→ Goal of the exercise
Would you return, word for word, the lines of the data below from the line with "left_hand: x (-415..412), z" through the line with "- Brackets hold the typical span", and no others?

::::::::

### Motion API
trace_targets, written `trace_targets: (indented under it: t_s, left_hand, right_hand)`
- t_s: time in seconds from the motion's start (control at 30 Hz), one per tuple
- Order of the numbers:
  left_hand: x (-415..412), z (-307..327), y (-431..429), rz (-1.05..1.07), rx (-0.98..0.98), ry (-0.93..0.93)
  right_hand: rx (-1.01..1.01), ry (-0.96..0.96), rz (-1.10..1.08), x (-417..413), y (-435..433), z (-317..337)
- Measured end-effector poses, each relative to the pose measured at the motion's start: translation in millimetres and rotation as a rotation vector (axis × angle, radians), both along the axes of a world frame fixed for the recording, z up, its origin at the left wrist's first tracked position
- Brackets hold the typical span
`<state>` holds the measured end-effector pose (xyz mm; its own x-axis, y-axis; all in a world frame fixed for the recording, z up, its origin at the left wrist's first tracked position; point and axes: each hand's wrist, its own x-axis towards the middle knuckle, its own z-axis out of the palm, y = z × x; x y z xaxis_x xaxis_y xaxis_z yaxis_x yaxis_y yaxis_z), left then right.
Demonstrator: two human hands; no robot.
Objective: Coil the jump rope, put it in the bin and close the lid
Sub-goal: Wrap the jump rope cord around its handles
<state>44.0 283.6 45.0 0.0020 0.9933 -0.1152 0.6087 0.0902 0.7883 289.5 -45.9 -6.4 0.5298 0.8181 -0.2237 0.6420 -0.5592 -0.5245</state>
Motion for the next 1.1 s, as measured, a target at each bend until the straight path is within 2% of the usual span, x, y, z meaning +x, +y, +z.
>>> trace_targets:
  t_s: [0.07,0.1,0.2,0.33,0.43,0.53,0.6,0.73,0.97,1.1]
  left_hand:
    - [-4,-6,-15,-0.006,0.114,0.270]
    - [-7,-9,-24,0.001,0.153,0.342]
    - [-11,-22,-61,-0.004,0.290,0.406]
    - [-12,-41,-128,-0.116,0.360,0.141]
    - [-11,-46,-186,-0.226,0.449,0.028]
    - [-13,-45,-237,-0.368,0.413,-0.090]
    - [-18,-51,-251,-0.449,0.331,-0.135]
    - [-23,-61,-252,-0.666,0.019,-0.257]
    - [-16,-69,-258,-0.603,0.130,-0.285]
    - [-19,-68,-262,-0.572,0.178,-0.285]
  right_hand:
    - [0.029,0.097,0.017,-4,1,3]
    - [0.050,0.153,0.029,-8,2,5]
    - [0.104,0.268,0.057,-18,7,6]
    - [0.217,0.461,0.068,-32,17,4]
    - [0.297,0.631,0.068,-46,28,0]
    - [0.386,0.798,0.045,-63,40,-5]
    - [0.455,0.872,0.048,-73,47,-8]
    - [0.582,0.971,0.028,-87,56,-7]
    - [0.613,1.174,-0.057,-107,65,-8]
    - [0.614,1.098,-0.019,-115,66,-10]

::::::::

→ Written response
  left_hand: x (-415..412), z (-307..327), y (-431..429), rz (-1.05..1.07), rx (-0.98..0.98), ry (-0.93..0.93)
  right_hand: rx (-1.01..1.01), ry (-0.96..0.96), rz (-1.10..1.08), x (-417..413), y (-435..433), z (-317..337)
- Measured end-effector poses, each relative to the pose measured at the motion's start: translation in millimetres and rotation as a rotation vector (axis × angle, radians), both along the axes of a world frame fixed for the recording, z up, its origin at the left wrist's first tracked position
- Brackets hold the typical span

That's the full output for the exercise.